--- Supplied records ---

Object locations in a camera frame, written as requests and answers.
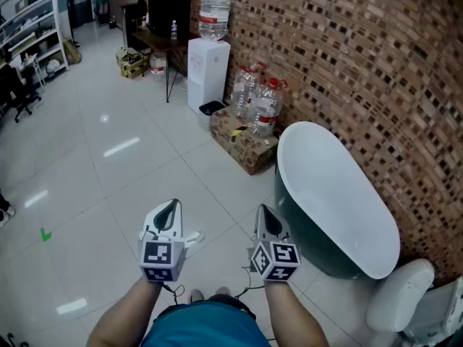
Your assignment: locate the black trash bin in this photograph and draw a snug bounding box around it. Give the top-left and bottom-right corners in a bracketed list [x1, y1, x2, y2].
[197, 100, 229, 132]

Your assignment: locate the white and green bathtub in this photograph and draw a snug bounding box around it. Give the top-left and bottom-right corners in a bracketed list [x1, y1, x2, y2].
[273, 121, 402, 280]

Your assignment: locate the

---
--- Supplied records ---

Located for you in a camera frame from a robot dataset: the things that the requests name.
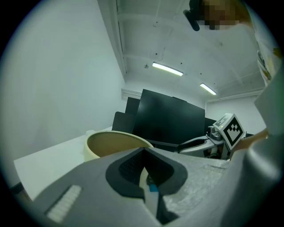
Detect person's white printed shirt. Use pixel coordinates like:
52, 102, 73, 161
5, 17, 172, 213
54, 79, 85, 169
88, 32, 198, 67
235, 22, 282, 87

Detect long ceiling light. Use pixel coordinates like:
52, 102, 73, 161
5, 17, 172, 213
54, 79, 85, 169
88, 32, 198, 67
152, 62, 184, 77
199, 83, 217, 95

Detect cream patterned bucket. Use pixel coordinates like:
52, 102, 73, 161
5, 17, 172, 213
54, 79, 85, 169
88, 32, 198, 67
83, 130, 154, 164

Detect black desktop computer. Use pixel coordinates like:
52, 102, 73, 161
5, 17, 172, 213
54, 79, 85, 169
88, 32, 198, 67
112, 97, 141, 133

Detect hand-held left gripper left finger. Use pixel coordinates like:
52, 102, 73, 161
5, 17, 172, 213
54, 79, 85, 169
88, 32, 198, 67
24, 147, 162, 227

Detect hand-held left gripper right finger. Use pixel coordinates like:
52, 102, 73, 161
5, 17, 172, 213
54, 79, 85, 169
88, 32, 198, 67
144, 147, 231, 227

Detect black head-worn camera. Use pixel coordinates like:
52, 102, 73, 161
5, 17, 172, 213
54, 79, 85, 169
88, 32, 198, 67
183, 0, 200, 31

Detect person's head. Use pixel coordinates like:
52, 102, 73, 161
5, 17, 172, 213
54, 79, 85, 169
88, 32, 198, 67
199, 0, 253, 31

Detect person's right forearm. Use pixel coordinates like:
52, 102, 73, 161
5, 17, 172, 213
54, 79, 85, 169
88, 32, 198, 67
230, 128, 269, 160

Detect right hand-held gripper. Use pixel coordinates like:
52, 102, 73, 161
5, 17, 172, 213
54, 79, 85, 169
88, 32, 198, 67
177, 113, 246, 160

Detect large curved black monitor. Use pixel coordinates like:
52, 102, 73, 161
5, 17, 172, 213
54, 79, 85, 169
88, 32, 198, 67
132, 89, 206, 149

---
--- Supplied records ---

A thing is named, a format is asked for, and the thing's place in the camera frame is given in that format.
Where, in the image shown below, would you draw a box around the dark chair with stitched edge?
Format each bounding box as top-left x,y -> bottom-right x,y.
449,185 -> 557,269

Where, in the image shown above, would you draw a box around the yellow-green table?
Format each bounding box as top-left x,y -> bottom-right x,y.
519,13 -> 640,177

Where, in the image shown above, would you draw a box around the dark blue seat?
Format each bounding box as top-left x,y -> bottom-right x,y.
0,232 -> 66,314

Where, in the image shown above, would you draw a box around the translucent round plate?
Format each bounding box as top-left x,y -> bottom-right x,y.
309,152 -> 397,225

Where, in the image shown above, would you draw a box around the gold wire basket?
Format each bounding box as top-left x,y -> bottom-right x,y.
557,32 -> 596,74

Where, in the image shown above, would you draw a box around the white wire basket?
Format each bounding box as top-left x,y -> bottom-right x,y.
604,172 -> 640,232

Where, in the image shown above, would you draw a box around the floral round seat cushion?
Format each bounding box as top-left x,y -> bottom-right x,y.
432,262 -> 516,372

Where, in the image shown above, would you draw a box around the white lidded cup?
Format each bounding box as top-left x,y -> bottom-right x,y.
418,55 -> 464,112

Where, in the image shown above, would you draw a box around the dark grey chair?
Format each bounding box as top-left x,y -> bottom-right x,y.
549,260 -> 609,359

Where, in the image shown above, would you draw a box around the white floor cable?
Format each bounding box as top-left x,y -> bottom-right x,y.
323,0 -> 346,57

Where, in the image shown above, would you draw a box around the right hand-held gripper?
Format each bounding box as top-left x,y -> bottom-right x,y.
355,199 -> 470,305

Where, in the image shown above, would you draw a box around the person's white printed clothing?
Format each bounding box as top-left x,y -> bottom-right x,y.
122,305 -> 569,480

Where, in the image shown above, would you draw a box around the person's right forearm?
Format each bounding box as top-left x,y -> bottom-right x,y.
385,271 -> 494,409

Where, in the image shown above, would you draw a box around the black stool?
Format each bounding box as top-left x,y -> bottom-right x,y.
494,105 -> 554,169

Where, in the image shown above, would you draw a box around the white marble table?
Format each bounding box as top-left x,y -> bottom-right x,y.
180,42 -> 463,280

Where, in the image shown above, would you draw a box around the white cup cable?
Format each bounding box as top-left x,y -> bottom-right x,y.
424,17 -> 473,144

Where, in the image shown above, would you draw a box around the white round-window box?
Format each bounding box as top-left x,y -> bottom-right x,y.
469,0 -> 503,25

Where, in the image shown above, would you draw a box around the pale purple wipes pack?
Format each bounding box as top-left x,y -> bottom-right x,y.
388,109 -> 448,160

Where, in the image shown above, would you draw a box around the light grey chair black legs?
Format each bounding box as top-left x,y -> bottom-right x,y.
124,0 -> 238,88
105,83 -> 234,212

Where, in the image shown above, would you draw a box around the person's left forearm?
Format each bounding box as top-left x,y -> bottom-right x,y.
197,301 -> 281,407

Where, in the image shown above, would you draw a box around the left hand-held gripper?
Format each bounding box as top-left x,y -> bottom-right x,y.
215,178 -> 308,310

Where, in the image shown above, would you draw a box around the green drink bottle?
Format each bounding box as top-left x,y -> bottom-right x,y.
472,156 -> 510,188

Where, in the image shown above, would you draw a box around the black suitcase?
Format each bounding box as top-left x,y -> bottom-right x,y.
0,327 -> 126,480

---

Which lines above hold the string "requests"? Copy every one of them.

Object locations in a camera frame, written as requests and answers.
Located for you in a camera frame from a robot dataset: the things that the requests name.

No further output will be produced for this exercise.